Like the emergency response plans demanded by the City and the Province, which are normally considered proprietary information and not posted publicly, according to Kiley. In response to earlier requests by intervenors, the NEB changed its mind and ordered Kinder Morgan to make the plans public.

Kinder Morgan did so, but not to the satisfaction of the intervenors. The plan was redacted in parts and, in the intervenors’ minds, woefully incomplete.

Trans Mountain

BC Premier Christy Clark.

“We do have questions about the NEB process and transparency in getting all the information that we need to fully evaluate the proposal,” said Johnston.

Premier Christy Clark went further, announcing during a radio interview that one of the Province’s five conditions for approving new pipelines was a robust spill response plan. “If those conditions aren’t met these projects can’t go ahead, and Kinder Morgan has not met the five conditions,” she said. “They need to or it won’t happen.”

Kinder Morgan didn’t mince words in its response: “I think we’ve gone a long way to help address people’s interest and information around this subject,” senior director Michael Davies told the Canadian Press. “It’s not fair to say that there’s any sort of secrets being kept or information not being shared.”

Trans Mountain

Kinder Morgan senior director Michael Davies.

As if the dispute between the parties needed further complications, Kinder Morgan isn’t the party that would actually clean up the spill.
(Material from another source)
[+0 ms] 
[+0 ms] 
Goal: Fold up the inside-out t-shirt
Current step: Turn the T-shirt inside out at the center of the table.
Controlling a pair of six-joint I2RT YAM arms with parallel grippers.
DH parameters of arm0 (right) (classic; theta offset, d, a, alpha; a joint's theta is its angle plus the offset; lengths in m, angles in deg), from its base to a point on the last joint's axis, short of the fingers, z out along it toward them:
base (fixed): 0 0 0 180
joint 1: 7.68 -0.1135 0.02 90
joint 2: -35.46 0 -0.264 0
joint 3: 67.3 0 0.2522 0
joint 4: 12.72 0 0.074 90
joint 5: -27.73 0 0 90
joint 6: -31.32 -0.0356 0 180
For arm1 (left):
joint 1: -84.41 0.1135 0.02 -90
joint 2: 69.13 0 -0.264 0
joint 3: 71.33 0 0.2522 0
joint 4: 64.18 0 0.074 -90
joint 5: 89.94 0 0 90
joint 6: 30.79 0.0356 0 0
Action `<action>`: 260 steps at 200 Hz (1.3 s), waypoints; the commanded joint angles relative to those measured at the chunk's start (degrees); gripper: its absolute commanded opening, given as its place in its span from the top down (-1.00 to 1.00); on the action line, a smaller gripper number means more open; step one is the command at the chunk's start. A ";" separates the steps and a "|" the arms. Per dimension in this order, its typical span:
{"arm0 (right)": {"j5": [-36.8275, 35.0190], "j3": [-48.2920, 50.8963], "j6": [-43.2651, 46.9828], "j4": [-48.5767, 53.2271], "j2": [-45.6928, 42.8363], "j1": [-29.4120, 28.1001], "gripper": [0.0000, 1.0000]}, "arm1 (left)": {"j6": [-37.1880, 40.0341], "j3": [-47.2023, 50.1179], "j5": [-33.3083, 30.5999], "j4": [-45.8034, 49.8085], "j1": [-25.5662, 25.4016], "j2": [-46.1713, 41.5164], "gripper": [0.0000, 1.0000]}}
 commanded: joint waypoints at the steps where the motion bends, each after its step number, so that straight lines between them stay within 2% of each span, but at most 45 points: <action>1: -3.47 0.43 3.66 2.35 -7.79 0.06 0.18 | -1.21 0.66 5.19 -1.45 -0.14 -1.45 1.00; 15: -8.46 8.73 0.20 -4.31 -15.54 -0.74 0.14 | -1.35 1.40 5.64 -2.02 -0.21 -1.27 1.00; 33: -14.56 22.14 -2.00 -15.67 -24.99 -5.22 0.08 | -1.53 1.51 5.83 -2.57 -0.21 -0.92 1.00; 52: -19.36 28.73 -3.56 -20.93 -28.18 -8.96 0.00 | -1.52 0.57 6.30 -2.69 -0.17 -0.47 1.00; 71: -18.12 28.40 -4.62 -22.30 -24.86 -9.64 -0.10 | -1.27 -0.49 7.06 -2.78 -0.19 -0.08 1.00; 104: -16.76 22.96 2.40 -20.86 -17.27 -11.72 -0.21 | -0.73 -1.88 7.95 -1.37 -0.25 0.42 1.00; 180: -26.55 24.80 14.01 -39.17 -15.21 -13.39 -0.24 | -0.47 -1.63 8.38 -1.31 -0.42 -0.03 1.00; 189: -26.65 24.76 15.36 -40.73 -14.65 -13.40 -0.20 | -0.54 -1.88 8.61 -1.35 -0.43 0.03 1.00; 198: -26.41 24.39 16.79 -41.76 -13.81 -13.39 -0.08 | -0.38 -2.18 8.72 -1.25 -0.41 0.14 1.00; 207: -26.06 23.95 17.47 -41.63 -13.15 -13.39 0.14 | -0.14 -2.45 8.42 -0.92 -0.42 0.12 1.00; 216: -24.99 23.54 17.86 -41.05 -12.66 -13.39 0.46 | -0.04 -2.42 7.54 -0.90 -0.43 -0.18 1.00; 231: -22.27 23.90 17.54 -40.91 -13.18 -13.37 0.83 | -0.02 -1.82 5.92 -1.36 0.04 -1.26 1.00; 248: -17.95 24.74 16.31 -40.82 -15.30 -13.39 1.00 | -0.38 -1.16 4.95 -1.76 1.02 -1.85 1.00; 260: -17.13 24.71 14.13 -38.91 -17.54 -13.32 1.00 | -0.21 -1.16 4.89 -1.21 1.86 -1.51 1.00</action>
That is the responsibility of the Western Canada Marine Response Corporation, which is established under federal legislation and financially supported by industry. The WCMRC is in the process of developing its own plans for how it will respond to spills from Trans Mountain – and the Northern Gateway pipeline if that project is built.

Puzzled BC residents can be forgiven if they ask for a program to keep the players straight.

Kiley sums it up this way: The review process is just started. Kinder Morgan doesn’t even have a detailed pipeline route yet. The company has years of consulting with stakeholders and First Nations – not to mention municipalities like Vancouver and Burnaby. And WCMRC has to develop its spill response plan.

In other words, it’s way too early to have a completed and detailed response plan. Which is why the NEB noted in its Jan. 15 letter to the Province, “On the specific request made, the Board agrees with Trans Mountain that it cannot file information that it does not have and which is not in its possession or control.”

“Our response was, ‘we’re not persuaded at this point in time that we need additional information on the record.’ So we have what we need for this point in the hearing to move forward with our review of the program,” said Kiley.

The lesson for Johnston and his counterparts in other governments and organizations is to have patience. As Northern Gateway proved, an NEB review is a marathon, not a sprint.

But not too much patience. As Kiley admits, the NEB is revising its processes and wants to be more responsive to public concerns.

Pressure from Vancouver et. al. may be what ultimately ensures the Trans Mountain emergency response plan is completed to everyone’s satisfaction and made available to the public in a timely fashion.